--- Data supplied ---

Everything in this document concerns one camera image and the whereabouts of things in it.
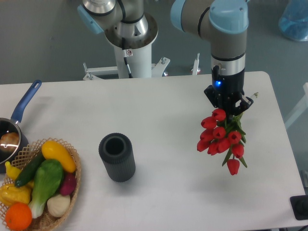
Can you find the dark grey ribbed vase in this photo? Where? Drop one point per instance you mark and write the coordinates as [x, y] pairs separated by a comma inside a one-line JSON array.
[[116, 153]]

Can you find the yellow banana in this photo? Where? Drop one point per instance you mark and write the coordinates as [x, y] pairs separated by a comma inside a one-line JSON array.
[[11, 171]]

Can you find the yellow bell pepper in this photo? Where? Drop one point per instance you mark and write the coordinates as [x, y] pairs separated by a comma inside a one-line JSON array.
[[10, 195]]

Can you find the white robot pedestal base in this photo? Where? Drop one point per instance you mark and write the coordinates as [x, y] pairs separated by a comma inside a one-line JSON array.
[[132, 45]]

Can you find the brown bread roll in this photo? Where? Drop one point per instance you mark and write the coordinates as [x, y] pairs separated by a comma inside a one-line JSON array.
[[9, 142]]

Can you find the woven wicker basket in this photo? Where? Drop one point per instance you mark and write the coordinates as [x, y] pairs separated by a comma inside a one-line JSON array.
[[46, 222]]

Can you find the white garlic bulb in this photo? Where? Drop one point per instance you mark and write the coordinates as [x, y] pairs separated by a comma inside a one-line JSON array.
[[58, 205]]

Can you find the yellow squash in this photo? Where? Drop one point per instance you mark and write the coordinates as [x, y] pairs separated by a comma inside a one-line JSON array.
[[55, 150]]

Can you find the black device at table edge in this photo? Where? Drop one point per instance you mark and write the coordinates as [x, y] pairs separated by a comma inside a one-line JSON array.
[[300, 206]]

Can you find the green bok choy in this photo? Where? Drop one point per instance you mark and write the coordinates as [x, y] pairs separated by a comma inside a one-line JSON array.
[[46, 182]]

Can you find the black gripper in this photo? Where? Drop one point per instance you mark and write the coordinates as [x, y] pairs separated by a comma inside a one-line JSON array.
[[226, 92]]

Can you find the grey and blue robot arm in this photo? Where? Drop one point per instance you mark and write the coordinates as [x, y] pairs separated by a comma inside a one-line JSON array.
[[223, 23]]

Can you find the orange fruit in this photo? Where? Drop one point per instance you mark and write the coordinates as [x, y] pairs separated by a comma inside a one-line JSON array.
[[18, 217]]

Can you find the dark green cucumber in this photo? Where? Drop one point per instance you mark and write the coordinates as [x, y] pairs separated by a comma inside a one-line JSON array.
[[29, 171]]

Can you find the purple red onion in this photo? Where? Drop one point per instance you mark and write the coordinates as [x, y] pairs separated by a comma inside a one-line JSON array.
[[68, 185]]

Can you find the blue plastic bag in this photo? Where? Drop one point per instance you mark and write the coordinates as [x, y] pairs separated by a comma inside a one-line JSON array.
[[293, 23]]

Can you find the red tulip bouquet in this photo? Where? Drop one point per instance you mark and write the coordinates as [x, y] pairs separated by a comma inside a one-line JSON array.
[[221, 136]]

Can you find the blue handled saucepan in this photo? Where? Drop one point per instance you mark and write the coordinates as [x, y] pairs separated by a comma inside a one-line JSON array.
[[11, 124]]

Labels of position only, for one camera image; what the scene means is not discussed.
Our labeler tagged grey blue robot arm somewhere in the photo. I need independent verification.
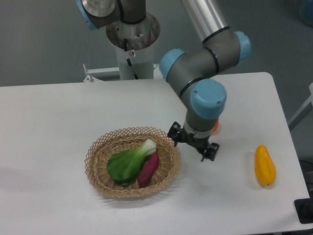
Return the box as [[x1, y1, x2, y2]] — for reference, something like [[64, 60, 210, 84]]
[[76, 0, 251, 160]]

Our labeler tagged white frame at right edge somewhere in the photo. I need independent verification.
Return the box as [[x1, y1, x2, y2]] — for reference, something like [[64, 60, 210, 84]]
[[287, 83, 313, 131]]

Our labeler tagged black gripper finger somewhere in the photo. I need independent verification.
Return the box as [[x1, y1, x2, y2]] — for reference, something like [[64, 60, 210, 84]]
[[201, 142, 220, 162], [167, 121, 182, 146]]

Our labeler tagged white metal base frame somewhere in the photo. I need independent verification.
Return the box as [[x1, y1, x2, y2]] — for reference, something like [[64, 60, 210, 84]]
[[83, 61, 158, 82]]

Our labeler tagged blue object top right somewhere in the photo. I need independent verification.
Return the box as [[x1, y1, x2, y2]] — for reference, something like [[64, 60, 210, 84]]
[[299, 0, 313, 27]]

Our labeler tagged green bok choy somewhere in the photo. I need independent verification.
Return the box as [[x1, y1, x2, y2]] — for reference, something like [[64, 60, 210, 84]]
[[107, 139, 157, 186]]

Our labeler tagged black cable on pedestal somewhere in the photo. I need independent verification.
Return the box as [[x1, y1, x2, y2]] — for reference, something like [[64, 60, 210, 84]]
[[123, 38, 140, 80]]

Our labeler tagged woven wicker basket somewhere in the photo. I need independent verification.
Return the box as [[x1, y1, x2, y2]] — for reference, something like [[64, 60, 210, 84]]
[[85, 127, 180, 198]]

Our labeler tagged purple sweet potato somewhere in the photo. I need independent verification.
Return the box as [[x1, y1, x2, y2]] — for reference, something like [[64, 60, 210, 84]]
[[137, 153, 159, 186]]

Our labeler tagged black box at table edge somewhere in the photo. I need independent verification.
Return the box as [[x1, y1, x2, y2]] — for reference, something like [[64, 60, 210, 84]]
[[294, 198, 313, 224]]

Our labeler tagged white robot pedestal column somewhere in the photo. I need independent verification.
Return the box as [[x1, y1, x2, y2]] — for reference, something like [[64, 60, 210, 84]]
[[106, 13, 160, 80]]

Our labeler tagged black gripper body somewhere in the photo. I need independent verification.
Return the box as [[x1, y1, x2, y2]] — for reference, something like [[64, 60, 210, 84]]
[[180, 130, 209, 153]]

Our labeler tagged orange tangerine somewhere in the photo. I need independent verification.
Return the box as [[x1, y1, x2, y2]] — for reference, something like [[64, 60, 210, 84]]
[[213, 119, 219, 133]]

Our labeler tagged yellow pepper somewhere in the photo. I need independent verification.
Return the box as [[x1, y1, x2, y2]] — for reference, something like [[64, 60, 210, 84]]
[[254, 145, 276, 186]]

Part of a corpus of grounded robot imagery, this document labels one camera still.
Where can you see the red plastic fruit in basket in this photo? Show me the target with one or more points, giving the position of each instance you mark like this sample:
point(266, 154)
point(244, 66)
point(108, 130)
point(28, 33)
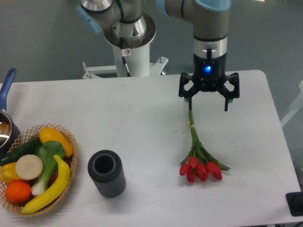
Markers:
point(67, 160)

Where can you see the green bok choy toy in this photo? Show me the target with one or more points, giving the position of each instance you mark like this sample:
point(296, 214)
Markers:
point(46, 153)

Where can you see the yellow plastic lemon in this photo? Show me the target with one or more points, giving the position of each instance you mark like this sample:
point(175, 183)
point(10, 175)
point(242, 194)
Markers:
point(52, 134)

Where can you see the yellow plastic bell pepper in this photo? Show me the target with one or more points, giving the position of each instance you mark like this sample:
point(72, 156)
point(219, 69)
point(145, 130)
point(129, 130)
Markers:
point(8, 173)

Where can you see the white frame at right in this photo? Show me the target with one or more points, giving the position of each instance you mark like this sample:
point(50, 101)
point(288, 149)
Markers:
point(294, 107)

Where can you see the black device at table edge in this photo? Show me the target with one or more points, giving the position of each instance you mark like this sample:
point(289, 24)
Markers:
point(295, 203)

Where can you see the yellow plastic banana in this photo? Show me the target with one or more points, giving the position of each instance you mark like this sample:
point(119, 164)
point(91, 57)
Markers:
point(53, 192)

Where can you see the red tulip flower bouquet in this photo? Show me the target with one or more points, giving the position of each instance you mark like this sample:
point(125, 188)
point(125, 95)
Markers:
point(199, 163)

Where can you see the orange plastic orange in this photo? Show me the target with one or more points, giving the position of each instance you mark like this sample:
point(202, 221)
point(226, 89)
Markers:
point(18, 191)

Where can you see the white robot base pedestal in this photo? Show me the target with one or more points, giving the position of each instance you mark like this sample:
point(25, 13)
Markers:
point(129, 63)

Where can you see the woven wicker fruit basket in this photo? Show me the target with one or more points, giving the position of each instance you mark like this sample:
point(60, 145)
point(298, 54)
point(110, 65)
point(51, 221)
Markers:
point(26, 136)

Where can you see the blue handled saucepan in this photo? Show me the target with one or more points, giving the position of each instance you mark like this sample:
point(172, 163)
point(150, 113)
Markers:
point(9, 132)

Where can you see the green plastic cucumber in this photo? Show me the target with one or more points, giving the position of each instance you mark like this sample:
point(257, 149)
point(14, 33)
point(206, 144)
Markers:
point(27, 148)

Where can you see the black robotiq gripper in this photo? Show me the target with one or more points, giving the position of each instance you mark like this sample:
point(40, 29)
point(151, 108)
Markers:
point(209, 76)

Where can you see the beige round disc toy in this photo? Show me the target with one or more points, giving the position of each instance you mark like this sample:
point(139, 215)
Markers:
point(29, 167)

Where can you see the dark grey ribbed vase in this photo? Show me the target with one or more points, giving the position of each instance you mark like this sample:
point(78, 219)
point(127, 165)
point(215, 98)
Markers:
point(106, 171)

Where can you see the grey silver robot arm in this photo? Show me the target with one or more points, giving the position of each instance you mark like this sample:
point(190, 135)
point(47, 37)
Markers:
point(127, 28)

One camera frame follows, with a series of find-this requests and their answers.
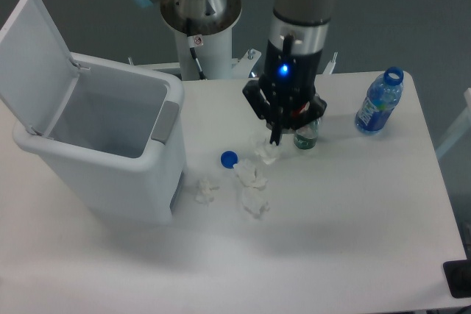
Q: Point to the small white paper ball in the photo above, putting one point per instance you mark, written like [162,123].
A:
[205,189]

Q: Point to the white frame at right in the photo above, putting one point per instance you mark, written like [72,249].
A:
[456,130]

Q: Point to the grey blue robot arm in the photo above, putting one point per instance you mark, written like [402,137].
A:
[306,20]

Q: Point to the black device at edge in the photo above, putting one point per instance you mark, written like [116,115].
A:
[457,273]

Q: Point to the blue plastic drink bottle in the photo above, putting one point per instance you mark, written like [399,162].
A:
[382,96]

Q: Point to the clear green label bottle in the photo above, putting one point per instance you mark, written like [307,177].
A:
[305,138]

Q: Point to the white trash bin lid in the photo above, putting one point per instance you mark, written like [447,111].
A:
[38,72]

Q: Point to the blue bottle cap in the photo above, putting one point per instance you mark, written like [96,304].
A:
[228,159]

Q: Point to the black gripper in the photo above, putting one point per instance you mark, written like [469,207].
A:
[285,94]

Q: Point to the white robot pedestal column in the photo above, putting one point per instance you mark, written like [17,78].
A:
[214,53]

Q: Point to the white trash bin body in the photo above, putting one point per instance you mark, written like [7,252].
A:
[118,142]

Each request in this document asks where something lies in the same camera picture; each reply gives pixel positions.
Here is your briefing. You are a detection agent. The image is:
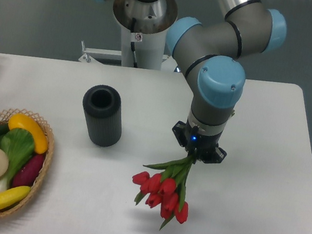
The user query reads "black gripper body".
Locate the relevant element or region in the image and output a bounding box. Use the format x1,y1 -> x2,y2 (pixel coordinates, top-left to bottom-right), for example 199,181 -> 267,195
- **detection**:
185,123 -> 222,154

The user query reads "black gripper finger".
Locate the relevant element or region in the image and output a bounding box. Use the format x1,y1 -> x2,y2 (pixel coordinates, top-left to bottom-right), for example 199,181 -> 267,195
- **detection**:
196,146 -> 227,164
172,121 -> 190,148

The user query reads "red tulip bouquet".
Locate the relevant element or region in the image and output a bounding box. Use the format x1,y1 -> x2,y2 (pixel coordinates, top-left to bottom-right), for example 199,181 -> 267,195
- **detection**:
132,155 -> 194,229

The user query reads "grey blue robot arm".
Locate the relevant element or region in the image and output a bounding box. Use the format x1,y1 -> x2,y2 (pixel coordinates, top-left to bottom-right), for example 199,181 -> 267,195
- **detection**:
98,0 -> 287,164

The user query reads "dark grey ribbed vase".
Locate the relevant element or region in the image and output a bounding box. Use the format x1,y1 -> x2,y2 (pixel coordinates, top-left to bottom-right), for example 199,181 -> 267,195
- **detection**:
82,84 -> 122,147

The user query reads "purple sweet potato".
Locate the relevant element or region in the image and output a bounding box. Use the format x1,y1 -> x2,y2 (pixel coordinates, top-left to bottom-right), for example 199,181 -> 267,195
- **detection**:
11,154 -> 45,188

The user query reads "green bok choy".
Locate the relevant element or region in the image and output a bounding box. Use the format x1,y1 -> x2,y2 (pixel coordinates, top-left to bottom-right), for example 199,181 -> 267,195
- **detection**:
0,128 -> 35,193

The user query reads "woven wicker basket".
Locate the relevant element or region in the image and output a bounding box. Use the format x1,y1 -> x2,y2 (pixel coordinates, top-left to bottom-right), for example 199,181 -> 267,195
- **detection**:
0,108 -> 54,218

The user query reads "white metal base bracket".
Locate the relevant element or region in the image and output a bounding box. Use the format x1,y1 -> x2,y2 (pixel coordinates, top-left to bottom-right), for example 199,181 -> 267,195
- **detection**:
78,41 -> 181,73

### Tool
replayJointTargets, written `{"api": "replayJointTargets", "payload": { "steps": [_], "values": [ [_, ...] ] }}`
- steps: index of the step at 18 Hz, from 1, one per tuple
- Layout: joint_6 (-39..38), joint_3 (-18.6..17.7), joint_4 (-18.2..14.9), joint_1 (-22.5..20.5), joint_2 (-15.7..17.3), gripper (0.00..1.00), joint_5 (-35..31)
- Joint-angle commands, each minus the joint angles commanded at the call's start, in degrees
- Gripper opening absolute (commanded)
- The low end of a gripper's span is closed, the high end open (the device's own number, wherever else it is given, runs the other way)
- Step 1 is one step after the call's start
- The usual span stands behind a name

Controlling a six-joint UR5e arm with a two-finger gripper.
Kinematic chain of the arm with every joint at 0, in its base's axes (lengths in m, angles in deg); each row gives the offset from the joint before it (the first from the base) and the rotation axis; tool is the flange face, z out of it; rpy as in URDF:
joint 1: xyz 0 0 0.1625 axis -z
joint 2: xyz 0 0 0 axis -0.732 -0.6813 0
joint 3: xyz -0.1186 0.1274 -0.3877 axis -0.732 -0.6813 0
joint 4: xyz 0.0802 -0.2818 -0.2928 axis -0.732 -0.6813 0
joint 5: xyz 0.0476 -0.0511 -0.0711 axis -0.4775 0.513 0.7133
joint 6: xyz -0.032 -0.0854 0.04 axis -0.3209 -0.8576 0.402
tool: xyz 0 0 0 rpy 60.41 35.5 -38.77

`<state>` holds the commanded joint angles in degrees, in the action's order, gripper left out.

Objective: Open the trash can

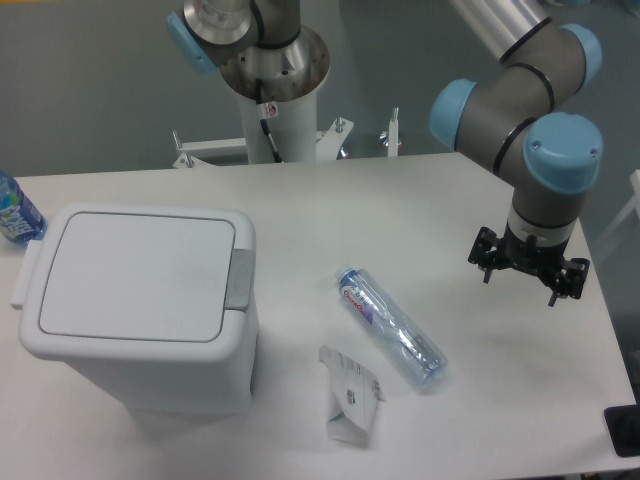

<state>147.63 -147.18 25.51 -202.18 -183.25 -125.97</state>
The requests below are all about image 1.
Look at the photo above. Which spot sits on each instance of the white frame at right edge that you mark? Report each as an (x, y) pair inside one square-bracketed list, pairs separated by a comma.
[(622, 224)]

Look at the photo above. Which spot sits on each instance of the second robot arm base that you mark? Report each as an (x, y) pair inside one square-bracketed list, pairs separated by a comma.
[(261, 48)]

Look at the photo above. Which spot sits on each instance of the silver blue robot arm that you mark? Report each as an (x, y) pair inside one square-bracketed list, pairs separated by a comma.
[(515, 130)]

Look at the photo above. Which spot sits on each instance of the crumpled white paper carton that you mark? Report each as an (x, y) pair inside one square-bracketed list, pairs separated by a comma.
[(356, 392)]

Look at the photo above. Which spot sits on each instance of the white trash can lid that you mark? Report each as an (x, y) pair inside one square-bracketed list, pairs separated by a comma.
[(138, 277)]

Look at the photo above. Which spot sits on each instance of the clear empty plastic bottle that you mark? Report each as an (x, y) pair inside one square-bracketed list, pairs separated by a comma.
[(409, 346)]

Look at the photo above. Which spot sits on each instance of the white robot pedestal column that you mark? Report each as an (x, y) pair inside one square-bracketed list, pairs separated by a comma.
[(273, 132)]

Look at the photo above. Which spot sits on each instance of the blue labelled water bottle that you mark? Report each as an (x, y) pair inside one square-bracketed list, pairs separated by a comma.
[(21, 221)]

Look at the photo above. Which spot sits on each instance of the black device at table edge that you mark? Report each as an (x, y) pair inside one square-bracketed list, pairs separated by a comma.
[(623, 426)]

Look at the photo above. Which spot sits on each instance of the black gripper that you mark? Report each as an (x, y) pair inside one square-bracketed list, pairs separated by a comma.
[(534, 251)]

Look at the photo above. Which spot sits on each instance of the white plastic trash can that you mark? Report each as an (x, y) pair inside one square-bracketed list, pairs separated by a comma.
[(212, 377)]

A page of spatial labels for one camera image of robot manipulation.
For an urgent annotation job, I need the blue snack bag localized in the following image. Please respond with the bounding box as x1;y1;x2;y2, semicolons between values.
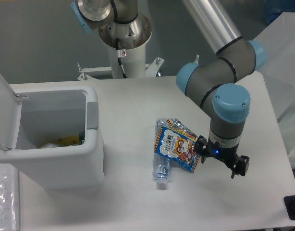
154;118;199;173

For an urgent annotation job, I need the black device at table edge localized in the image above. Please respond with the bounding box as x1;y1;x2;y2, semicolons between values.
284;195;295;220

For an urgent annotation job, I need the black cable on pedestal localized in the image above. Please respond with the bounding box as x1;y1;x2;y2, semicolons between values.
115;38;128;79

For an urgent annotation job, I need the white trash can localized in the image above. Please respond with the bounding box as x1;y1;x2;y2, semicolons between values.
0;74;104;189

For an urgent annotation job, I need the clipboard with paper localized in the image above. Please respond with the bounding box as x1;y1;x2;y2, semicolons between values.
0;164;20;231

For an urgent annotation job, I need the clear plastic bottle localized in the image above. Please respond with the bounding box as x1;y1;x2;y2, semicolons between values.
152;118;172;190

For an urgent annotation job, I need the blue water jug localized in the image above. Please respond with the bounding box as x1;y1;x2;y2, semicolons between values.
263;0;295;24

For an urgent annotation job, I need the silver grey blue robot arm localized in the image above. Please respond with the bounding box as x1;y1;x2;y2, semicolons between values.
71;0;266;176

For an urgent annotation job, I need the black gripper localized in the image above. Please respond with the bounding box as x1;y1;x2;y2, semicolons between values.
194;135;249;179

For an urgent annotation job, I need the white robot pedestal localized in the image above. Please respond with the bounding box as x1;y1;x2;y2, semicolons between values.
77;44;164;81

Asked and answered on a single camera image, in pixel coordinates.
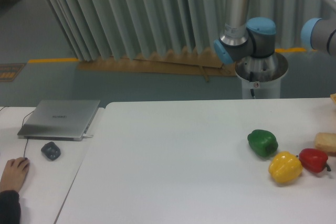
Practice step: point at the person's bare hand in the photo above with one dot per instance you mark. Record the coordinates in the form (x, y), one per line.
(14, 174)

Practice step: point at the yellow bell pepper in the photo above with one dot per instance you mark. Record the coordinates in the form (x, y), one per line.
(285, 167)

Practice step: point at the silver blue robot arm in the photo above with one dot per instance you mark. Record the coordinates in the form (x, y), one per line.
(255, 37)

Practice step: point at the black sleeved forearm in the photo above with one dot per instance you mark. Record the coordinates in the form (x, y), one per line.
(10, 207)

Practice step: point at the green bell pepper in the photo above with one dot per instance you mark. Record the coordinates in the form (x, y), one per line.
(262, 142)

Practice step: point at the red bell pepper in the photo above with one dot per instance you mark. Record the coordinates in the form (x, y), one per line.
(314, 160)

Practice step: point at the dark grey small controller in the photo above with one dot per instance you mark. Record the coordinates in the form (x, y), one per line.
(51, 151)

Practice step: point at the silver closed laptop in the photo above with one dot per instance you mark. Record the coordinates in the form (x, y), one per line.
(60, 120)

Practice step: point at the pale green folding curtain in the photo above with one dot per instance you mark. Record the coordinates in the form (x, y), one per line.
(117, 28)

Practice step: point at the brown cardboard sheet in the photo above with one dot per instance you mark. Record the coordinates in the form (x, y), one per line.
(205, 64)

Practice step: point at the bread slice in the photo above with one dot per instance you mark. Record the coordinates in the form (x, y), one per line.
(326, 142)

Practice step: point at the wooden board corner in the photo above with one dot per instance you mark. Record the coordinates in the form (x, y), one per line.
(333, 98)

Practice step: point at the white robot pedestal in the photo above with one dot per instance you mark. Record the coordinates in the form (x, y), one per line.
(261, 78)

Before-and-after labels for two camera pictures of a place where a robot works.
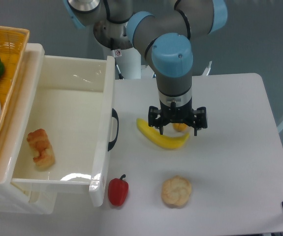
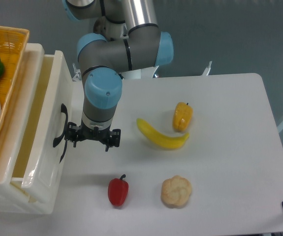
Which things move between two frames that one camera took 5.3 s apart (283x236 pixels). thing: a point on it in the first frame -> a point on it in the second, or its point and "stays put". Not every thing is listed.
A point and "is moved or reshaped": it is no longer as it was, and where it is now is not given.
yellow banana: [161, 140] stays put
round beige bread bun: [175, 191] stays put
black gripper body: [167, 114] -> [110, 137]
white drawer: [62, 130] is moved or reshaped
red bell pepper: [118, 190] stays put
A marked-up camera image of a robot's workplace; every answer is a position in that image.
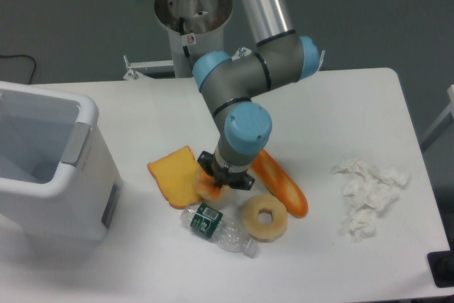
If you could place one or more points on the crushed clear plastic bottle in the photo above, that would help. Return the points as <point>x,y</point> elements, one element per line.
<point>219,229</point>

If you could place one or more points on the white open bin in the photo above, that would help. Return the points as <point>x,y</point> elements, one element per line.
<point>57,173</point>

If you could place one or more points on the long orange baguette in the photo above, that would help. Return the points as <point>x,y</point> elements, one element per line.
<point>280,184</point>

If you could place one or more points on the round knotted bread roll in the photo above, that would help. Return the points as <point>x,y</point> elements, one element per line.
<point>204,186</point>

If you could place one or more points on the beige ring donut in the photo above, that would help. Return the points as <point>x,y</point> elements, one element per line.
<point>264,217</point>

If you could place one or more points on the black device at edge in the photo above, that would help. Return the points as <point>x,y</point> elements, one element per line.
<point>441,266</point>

---

== What is expected ==
An exact copy of the lines above, from the one containing "Our labeler tagged white metal" through the one containing "Our labeler tagged blue", is the whole of the answer.

== Completed task ==
Our labeler tagged white metal base frame somewhere in the photo. I need independent verification.
Return the box as [[x1, y1, x2, y2]] — for reference, something like [[64, 60, 210, 84]]
[[83, 61, 158, 82]]

Our labeler tagged blue object top right somewhere in the photo. I need independent verification.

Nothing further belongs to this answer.